> [REQUIRED WORK] Every line of the entries with the word "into" in it should be shown.

> [DATA RECORDS]
^^^^^^^^

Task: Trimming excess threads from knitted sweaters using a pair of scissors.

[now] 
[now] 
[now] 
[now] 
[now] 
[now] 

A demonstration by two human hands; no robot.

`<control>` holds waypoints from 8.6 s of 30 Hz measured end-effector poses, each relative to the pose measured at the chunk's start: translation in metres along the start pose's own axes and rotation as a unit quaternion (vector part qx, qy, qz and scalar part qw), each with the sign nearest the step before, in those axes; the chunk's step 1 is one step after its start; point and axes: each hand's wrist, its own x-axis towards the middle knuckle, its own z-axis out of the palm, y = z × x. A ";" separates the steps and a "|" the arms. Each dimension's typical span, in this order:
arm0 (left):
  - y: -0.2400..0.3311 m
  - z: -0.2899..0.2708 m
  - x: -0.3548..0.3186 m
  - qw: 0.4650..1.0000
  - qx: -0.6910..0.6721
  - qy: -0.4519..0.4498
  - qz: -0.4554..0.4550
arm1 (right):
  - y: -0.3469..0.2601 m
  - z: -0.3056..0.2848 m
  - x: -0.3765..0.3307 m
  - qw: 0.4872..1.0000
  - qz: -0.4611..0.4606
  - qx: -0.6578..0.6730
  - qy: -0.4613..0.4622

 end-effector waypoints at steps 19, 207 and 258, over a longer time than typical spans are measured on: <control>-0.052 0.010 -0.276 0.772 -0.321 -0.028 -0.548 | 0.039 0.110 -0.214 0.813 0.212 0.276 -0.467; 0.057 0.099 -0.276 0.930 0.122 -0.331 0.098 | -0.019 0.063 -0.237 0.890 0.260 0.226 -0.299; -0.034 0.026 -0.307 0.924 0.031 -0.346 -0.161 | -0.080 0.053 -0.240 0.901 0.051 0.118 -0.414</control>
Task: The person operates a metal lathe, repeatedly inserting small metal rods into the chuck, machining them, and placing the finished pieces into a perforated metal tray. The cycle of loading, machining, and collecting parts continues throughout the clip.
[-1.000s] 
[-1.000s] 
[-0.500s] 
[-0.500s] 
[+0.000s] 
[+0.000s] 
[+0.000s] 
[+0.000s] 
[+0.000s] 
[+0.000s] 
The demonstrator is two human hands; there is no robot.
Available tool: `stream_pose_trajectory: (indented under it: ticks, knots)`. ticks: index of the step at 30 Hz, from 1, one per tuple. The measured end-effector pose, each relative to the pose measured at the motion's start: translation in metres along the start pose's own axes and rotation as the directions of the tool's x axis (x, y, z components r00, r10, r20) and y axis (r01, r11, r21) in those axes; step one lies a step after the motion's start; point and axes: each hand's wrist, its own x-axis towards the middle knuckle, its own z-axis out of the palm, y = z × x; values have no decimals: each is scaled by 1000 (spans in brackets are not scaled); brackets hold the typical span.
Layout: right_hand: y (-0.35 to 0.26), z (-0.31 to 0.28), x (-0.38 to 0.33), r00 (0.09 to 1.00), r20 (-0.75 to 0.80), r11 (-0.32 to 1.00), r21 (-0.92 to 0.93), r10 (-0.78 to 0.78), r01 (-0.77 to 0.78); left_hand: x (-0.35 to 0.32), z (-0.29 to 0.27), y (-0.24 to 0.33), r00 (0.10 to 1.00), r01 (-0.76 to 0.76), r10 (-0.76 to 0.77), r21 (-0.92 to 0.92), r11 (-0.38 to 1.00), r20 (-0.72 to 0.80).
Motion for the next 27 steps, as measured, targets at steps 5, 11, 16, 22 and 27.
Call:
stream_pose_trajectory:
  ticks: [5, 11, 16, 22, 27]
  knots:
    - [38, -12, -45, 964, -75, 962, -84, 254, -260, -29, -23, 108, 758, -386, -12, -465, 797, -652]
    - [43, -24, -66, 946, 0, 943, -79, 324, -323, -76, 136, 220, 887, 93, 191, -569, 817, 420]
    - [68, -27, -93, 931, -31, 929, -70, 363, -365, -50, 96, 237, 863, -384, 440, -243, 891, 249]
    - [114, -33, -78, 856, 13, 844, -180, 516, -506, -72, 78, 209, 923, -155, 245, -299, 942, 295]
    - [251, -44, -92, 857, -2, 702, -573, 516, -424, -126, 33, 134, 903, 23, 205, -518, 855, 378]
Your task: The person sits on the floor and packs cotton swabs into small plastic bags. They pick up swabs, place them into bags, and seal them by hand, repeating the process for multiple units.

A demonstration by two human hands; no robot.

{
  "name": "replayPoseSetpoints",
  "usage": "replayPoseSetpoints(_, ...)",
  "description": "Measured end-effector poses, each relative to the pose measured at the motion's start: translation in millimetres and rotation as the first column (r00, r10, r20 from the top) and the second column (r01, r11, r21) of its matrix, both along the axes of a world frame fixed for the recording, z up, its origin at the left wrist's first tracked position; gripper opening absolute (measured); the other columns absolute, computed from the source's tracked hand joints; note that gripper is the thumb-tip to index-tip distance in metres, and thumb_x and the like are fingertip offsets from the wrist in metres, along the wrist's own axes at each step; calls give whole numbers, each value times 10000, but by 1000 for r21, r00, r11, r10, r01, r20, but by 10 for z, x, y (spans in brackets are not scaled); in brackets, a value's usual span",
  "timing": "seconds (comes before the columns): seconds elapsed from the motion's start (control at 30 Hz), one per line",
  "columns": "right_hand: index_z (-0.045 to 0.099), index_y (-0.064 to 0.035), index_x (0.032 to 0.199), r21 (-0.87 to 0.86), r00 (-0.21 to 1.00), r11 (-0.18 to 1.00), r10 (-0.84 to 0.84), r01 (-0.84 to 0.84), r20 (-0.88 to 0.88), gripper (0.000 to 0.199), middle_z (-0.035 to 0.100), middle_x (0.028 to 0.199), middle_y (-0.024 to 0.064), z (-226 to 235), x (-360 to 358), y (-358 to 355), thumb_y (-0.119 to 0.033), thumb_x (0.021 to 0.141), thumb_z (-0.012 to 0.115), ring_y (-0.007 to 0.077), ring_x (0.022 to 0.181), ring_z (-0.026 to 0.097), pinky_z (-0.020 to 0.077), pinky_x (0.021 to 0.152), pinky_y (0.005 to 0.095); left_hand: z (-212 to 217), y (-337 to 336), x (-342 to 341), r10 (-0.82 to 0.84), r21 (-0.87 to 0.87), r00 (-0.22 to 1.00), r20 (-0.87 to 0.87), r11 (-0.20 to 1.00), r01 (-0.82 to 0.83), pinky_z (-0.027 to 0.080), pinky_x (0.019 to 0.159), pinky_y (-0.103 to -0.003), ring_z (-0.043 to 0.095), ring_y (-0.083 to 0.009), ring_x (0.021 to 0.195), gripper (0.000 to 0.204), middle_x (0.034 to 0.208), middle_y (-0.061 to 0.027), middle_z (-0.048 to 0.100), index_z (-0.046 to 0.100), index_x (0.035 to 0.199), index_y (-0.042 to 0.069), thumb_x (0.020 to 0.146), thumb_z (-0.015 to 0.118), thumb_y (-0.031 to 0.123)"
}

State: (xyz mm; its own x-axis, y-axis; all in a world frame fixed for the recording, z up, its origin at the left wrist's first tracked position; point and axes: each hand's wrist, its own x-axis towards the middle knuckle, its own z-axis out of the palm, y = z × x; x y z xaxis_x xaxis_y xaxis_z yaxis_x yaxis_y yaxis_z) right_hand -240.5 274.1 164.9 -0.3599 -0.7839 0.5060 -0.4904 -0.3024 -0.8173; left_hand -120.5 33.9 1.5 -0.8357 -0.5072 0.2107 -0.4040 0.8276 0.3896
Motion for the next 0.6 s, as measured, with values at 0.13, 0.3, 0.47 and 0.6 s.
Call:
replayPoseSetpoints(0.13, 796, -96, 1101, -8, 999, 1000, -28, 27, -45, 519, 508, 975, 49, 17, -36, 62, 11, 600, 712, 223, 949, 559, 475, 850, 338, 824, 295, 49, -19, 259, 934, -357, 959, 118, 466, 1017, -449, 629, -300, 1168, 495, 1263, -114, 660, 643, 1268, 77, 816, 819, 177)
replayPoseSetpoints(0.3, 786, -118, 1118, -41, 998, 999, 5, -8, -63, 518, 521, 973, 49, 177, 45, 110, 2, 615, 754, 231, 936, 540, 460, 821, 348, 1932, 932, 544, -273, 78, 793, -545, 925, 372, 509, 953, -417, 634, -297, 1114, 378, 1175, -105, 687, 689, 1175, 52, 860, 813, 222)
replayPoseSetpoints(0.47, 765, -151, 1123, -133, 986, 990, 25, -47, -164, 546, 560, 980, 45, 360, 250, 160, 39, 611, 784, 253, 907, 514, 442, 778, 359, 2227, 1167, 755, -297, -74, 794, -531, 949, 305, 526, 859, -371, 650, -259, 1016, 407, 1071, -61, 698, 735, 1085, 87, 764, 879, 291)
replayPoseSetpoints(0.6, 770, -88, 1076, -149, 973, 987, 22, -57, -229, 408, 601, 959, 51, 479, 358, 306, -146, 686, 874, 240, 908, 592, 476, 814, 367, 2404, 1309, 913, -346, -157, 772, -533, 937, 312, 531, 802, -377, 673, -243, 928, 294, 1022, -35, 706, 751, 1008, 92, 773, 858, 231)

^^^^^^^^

> [RESPONSE AREA]
Task: The person operates a metal lathe, repeatedly inserting small metal rods into the chuck, machining them, and placing the finished pieces into a perforated metal tray. The cycle of loading, machining, and collecting parts continues throughout the clip.
Your task: The person sits on the floor and packs cotton swabs into small plastic bags. They pick up swabs, place them into bags, and seal them by hand, repeating the process for multiple units.

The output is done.